THE PROBLEM
The answer should consist of each line from the data below that includes "cloth".

INPUT RECORDS
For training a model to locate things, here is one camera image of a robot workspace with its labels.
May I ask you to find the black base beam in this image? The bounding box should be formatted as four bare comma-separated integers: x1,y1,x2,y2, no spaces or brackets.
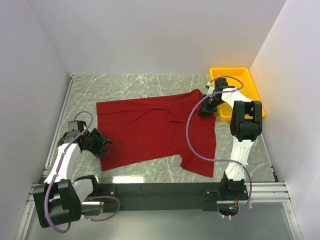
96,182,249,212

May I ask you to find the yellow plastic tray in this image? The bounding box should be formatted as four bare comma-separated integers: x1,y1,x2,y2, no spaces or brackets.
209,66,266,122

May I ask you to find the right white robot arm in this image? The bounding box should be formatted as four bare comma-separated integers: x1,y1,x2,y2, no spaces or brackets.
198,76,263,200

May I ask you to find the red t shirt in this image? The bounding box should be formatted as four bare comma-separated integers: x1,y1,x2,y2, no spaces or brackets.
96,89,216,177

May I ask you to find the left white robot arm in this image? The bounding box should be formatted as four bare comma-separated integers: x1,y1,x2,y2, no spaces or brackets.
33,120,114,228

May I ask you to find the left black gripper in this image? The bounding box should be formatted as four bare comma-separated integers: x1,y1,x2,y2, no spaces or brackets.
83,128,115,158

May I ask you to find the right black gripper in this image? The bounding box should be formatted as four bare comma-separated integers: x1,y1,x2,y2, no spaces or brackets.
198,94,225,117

--

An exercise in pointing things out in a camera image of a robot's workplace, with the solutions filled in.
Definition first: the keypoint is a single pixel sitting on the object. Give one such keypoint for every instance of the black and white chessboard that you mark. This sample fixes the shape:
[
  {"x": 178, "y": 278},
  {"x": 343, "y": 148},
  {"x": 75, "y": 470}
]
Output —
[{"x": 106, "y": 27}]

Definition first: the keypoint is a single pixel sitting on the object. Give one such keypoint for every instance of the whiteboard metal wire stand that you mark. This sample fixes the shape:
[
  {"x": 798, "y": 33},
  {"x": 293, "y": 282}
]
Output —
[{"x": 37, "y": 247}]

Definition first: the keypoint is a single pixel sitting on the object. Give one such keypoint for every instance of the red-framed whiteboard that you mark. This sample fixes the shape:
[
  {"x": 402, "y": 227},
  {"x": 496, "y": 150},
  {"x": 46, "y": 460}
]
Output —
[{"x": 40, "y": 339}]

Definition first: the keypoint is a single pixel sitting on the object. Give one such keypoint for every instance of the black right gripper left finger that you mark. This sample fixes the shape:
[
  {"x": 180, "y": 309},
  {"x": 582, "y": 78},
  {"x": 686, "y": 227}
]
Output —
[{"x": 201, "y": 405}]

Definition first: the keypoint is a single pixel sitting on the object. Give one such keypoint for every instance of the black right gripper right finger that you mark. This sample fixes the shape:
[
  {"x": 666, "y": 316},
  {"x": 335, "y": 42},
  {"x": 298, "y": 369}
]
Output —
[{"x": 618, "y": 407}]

==

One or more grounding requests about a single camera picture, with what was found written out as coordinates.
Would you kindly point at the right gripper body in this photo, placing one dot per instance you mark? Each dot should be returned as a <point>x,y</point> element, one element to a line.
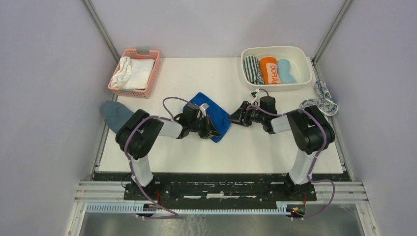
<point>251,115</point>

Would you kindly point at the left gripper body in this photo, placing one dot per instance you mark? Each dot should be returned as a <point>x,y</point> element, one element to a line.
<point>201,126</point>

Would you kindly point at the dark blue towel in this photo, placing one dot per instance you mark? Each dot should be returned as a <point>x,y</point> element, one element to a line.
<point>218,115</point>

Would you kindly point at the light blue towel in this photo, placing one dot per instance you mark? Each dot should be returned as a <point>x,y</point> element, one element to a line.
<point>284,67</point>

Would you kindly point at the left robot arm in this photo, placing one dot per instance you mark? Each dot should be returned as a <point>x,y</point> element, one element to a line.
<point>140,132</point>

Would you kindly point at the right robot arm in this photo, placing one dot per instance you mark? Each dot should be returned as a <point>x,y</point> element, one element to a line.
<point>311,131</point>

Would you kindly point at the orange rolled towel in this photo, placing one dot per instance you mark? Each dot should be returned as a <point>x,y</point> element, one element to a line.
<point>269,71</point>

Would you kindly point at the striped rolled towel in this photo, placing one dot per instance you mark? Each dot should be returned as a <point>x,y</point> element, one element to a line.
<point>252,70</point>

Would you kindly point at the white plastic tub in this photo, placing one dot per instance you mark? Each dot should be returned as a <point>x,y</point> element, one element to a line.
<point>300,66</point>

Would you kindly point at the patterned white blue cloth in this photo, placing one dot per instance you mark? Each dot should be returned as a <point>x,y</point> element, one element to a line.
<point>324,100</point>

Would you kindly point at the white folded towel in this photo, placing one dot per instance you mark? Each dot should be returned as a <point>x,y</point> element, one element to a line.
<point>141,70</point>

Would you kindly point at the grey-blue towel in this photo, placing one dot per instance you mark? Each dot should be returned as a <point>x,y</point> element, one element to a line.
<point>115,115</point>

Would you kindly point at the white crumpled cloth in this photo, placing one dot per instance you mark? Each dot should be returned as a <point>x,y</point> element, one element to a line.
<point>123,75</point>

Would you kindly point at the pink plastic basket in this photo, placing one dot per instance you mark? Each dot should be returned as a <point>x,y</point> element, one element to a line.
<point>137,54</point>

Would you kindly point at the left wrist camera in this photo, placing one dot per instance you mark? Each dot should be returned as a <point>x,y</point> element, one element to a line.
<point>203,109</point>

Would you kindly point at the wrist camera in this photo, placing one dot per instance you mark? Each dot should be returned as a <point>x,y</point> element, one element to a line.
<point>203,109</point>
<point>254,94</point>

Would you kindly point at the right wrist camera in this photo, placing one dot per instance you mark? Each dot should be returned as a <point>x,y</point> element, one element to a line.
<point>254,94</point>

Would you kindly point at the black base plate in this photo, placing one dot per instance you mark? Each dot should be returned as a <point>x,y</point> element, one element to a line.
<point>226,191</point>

TASK RESPONSE
Would you kindly point at the patterned white blue cloth in this photo, placing one dot per instance you mark? Each dot should be returned as a <point>x,y</point> element, one element to a line.
Would you kindly point at the white crumpled cloth in this photo, placing one dot per instance you mark? Each dot should be returned as a <point>x,y</point> element, one element to a line.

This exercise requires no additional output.